Cultura

Carilda Oliver Labra: carne y hueso de la poesía

Miguel Barnet

Hace apenas unos días, para ser más exactos, el 29 de agosto, se apagó en Matanzas un haz de luz que durante 96 años estuvo iluminando la Isla. Se llamó Carilda Oliver Labra. Sí, Carilda, porque nadie más podía ostentar ese nombre. Murió como ella quiso, como vivió, como lo dejó escrito en unos de sus versos: “Y así me marcho, sonriendo a todos, / luminosa de gracia y desventura, / con el secreto horror hasta en los codos; / callándome en el verso y en la prosa, / para que escriban en mi tierra dura: /esta mujer ha muerto de dichosa”.

Y, en efecto, murió dichosa, rodeada de amigos y con el cariño de su pueblo y de todo el continente. Ella no merece obituarios y hacerlo sería una profanación a una vida azarosa, llena de vicisitudes, aventuras amorosas e incomprensiones que venció con su poesía y su conducta.

Transgresora, superó todos los prejuicios sociales de su época; los moldes provincianos en que le quisieron encasillar y se situó, como mujer, a la vanguardia con una obra que la coloca en los nichos sagrados donde hoy reposan Alfonsina Storni o Juana de Ibarbourou, por solo mencionar a dos de sus modelos.

Elogiada por Gabriela Mistral, desde su temprana juventud escribió sonetos y décimas ejemplares y fue dentro del conversacionalismo una precursora.

Neorromántica y surrealista, engarzó en la posmodernidad porque nunca su estética quedó atrás. En la temprana fecha de 1950, su estilo audaz y desenfado, su dominio de las técnicas todas del verso le valieron el Premio Nacional de Poesía. Su amigo y admirador, Nicolás Guillén, presidió el jurado, y la entonces joven poeta no cejó en el empeño de trabajar, de pulir sus versos con una dedicación y una humildad que caracterizaban más a una misionera iluminada que a una simple poeta.

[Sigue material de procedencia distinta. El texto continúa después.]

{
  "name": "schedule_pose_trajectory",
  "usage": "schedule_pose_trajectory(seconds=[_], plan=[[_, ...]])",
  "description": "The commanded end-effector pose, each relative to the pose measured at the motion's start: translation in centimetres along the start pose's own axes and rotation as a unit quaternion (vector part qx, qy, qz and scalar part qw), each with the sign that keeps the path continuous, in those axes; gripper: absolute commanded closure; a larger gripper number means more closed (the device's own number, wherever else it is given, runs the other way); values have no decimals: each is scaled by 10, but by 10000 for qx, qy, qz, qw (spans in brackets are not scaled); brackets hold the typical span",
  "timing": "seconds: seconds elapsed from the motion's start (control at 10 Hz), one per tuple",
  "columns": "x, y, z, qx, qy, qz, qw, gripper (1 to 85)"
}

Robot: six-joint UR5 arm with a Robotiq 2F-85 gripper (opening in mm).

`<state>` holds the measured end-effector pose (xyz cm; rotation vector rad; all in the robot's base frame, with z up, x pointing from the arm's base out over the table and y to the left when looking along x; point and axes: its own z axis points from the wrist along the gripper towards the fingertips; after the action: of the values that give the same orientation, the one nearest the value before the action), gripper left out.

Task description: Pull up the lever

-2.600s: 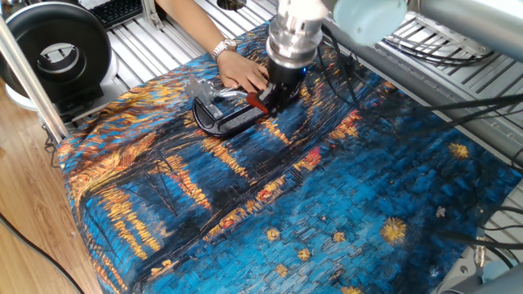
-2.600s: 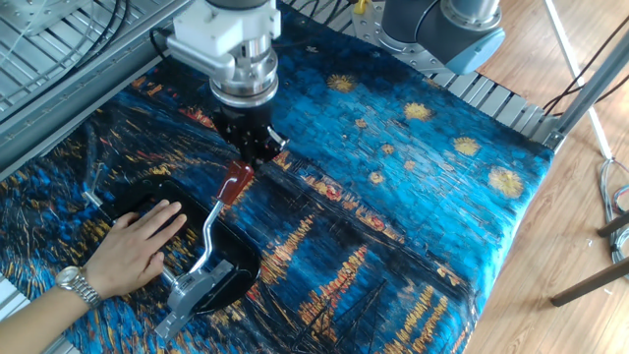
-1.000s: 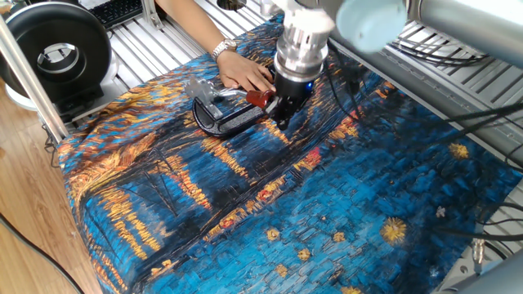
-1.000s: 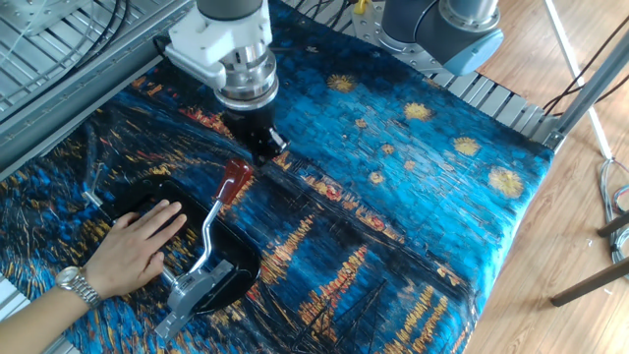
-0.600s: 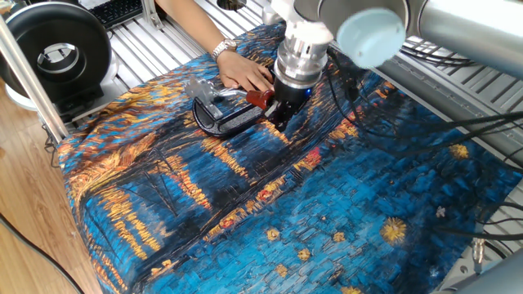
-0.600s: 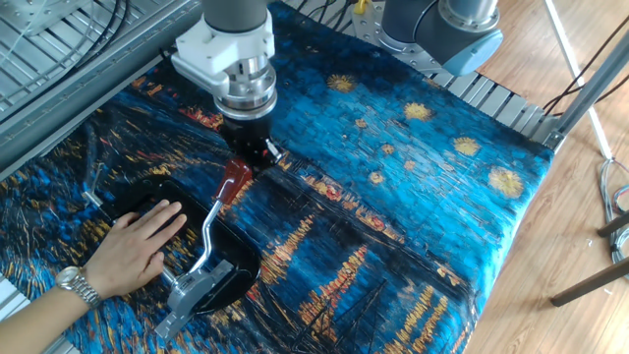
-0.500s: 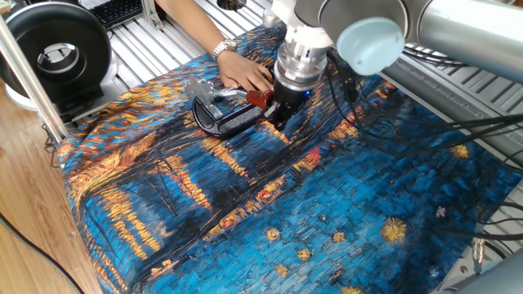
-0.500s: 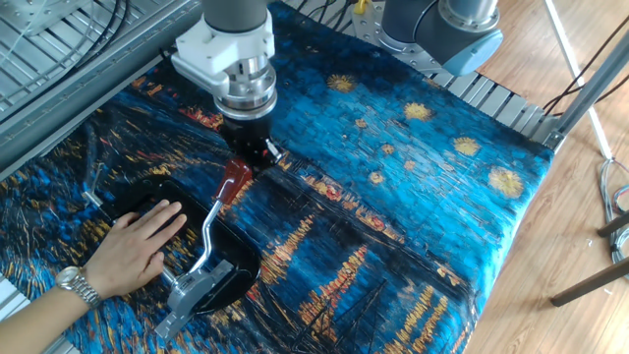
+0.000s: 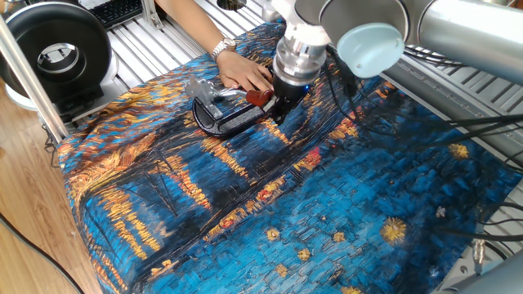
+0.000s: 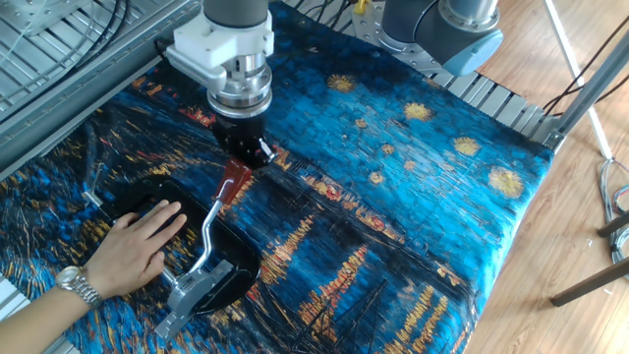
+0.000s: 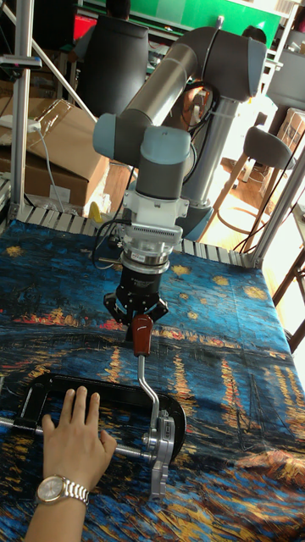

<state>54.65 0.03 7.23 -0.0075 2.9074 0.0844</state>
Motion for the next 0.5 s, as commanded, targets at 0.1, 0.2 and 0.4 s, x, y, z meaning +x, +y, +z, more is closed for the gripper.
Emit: schedule_pose_trajectory(seconds=[0.1,0.2,0.4], plan=[[-30,11,-30,-18,-292,-27,9996,757],[-42,12,-36,-117,-493,-172,9986,747],[-79,13,-52,-362,-1226,-489,9906,710]])
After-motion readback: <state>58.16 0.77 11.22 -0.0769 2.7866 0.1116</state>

Años más tarde, en 1997, recibió el Premio Nacional de Literatura, y en 2002 el del Frente de Afirmación Hispanista de México José Vasconcelos por la obra de la vida. Imbuida ya en el fragor de los años revolucionarios escribió su extraordinario poema-testimonial La Tierra:

Cuando vino mi abuela

trajo un poco de tierra española.

Cuando se fue mi madre

llevó un poco de tierra cubana.

Yo no guardaré conmigo ningún poco de patria:

la quiero toda

sobre mi tumba.

Inclasificable, novedosa, concisa, ofreció al mundo de las letras hispanoamericanas una poesía cargada de acentos de marcada fuerza humanista. Su actitud cívica, su amor por Cuba y por la Revolución, le otorgaron el don social necesario para que su poesía se inscribiera en lo mejor de la poesía testimonial de su época. Su Canto a Fidel llegó a la Sierra Maestra cubierto de pólvora y de malezas, durante los días aciagos de la lucha clandestina.

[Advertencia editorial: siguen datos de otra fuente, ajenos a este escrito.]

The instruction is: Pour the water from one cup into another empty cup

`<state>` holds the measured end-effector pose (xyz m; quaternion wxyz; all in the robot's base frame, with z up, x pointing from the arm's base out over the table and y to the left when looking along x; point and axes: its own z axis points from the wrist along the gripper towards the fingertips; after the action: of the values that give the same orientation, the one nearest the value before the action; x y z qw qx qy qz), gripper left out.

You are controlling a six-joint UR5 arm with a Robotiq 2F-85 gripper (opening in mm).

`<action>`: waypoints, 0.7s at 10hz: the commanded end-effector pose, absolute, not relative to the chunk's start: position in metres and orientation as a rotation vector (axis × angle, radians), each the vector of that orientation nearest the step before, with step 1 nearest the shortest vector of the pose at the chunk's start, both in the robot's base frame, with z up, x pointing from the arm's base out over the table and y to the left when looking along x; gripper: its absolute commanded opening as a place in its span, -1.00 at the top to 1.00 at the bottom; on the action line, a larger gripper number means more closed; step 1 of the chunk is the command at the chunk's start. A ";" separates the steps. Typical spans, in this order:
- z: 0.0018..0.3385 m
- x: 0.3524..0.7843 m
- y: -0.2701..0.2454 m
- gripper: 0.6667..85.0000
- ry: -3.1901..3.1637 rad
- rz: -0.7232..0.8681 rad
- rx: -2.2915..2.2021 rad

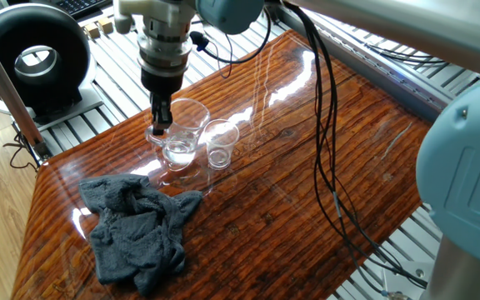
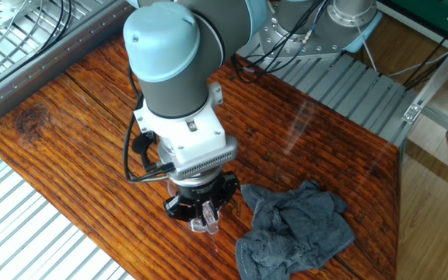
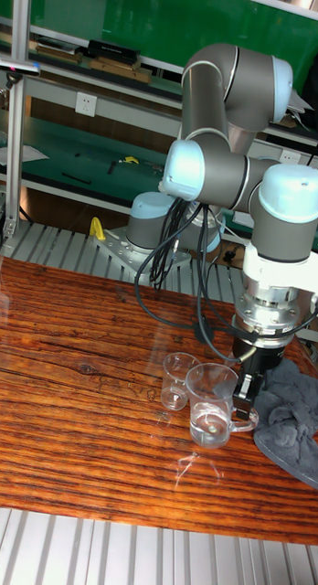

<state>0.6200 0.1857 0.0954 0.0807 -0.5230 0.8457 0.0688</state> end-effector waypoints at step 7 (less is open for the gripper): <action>0.108 0.636 0.220 0.57 2.367 0.328 -1.556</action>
<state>0.6268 0.2106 0.1020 0.1175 -0.5358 0.8296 0.1041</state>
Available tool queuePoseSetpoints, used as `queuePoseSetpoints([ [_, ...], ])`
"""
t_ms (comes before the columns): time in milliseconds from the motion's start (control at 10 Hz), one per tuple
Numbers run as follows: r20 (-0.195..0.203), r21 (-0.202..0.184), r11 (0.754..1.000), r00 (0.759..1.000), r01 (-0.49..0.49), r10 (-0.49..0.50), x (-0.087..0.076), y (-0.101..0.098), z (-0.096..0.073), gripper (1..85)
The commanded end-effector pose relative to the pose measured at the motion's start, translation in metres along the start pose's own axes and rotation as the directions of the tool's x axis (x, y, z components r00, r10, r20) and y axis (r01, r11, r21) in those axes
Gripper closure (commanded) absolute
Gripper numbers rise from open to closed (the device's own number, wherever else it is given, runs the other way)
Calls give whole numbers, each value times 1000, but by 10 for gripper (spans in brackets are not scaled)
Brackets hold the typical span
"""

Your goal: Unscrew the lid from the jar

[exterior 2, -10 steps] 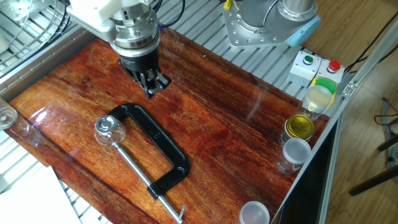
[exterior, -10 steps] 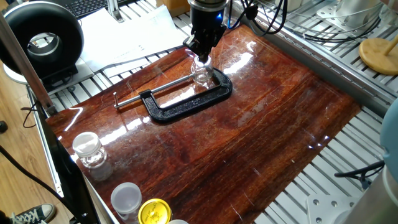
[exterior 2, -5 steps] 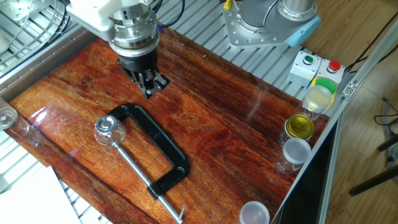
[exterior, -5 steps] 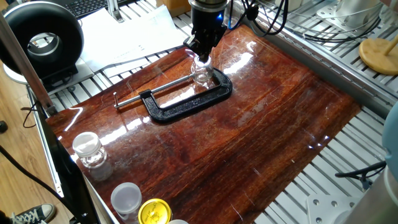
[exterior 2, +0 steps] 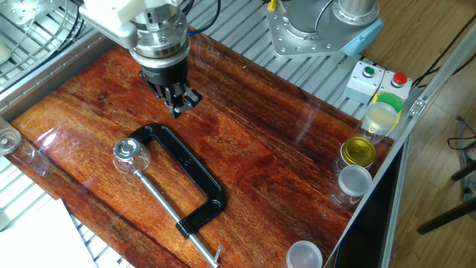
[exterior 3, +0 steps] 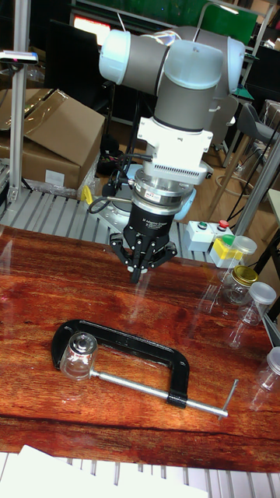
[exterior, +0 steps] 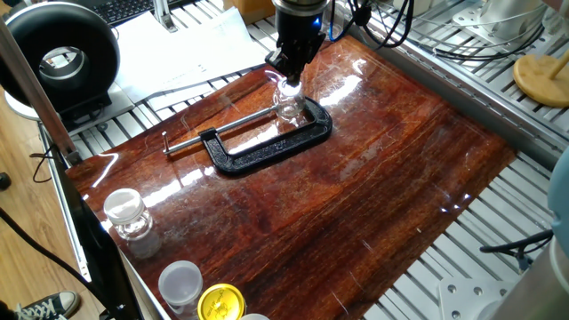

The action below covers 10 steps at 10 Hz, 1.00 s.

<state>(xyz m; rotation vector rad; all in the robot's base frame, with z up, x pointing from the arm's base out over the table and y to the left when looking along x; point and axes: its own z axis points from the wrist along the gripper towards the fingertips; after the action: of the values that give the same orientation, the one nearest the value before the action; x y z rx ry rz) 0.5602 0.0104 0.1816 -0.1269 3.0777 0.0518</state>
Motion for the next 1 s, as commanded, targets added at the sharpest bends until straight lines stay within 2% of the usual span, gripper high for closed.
queuePoseSetpoints([
  [0, 37, -8, 998, 997, 66, -66, -10, 1, -1, 740],
  [100, -9, -7, 999, 999, 51, -51, 3, 0, -1, 740],
  [300, -58, -40, 998, 997, 39, -42, 15, 8, -2, 733],
  [400, -60, -45, 998, 997, 51, -54, 16, 9, -2, 703],
  [600, -82, -28, 998, 994, 63, -65, 22, 4, -2, 703],
  [700, -75, -44, 996, 994, 82, -85, 20, 8, -2, 683],
  [900, -63, -45, 995, 994, 91, -94, 17, 9, -2, 653],
])
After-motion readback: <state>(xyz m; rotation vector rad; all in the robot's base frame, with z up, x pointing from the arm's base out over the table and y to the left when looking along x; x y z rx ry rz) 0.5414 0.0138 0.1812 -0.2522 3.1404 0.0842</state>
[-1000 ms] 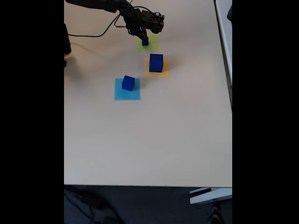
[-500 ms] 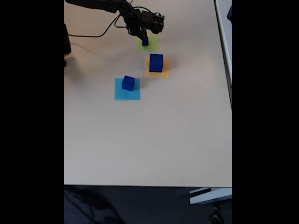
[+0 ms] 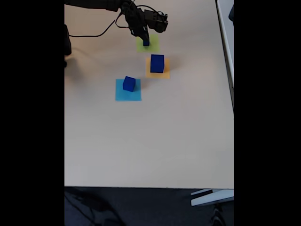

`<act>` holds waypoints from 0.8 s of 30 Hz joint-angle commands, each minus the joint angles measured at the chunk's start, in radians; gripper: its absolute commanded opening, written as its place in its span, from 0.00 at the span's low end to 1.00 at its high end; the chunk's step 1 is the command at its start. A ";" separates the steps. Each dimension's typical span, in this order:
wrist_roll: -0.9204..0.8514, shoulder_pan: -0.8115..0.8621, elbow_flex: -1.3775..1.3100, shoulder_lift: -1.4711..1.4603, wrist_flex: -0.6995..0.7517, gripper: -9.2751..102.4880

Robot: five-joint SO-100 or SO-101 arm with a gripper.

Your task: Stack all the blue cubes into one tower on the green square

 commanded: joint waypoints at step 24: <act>-0.354 0.258 -0.114 0.037 -0.077 0.10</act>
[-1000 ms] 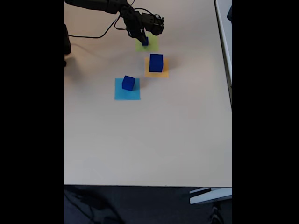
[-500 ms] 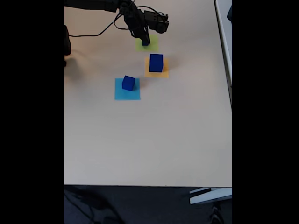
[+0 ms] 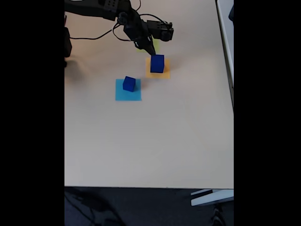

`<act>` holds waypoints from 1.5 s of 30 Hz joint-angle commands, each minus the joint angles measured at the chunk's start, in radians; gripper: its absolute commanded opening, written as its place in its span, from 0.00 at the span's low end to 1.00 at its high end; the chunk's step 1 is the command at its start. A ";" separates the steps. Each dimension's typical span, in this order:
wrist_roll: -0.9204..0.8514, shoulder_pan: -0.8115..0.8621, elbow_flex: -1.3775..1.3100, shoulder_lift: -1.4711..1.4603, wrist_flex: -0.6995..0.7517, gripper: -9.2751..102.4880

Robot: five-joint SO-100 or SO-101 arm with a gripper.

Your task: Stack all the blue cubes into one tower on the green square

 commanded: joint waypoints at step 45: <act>0.175 -0.035 -0.055 -0.124 -0.112 0.12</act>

Ella fue la multiplicación de su propio ser porque a nada puede igualarse. Ella abrió las puertas a la poesía neorromántica cubana de la mano de Emilio Ballagas y de José Ángel Buesa. Y fue la novia de todos. Y escribió en el bufete sus poemas políticos con un lirismo devastante. Ella es un viento impúdico, aciclonado. Ella ha vivido en carne y hueso la poesía. Ella es inclasificable, pólvora y amianto, a desvergüenza y dentellada, jugando a no perder la luz en el último tute. Ella se rinde a diario a ella misma, a nadie más. Ella no es feminista, ni masculinista, es mucho más: ninfa del trauma, profesional del fósforo, maldita, bendita, hermosa como un tulipán, graciosa como un tomeguín, escandalosa como un petardo en medio de una sacristía, como su leyenda a la que se ha rendido con enhiesta liviandad y pudor cómplice.

Ella no es explicable ni en la exégesis, ni en el discernimiento. Pudieron haberla asesinado con elogios banales y adjetivos edulcorados, pero ella no se dejó vencer. Supo separar la paja del grano. Y salió invicta como Safo.

Ella es la expresión desenfadada y profusa de todas las quimeras soñadas por las mujeres de su época. Es la cúspide de una radiante floración de poetisas que quedaron en el camino porque cogieron por la vereda. Y se vistieron a la moda. Y fueron devoradas por su propio hastío, mientras ella escribía poemas al sur de su garganta. Ella es un ángel lascivo y un teorema social. Ella es un diablillo azafranado, un ave fénix que resucitará siempre de sus cenizas. Ella es el tiempo inmarcesible de nuestra juventud.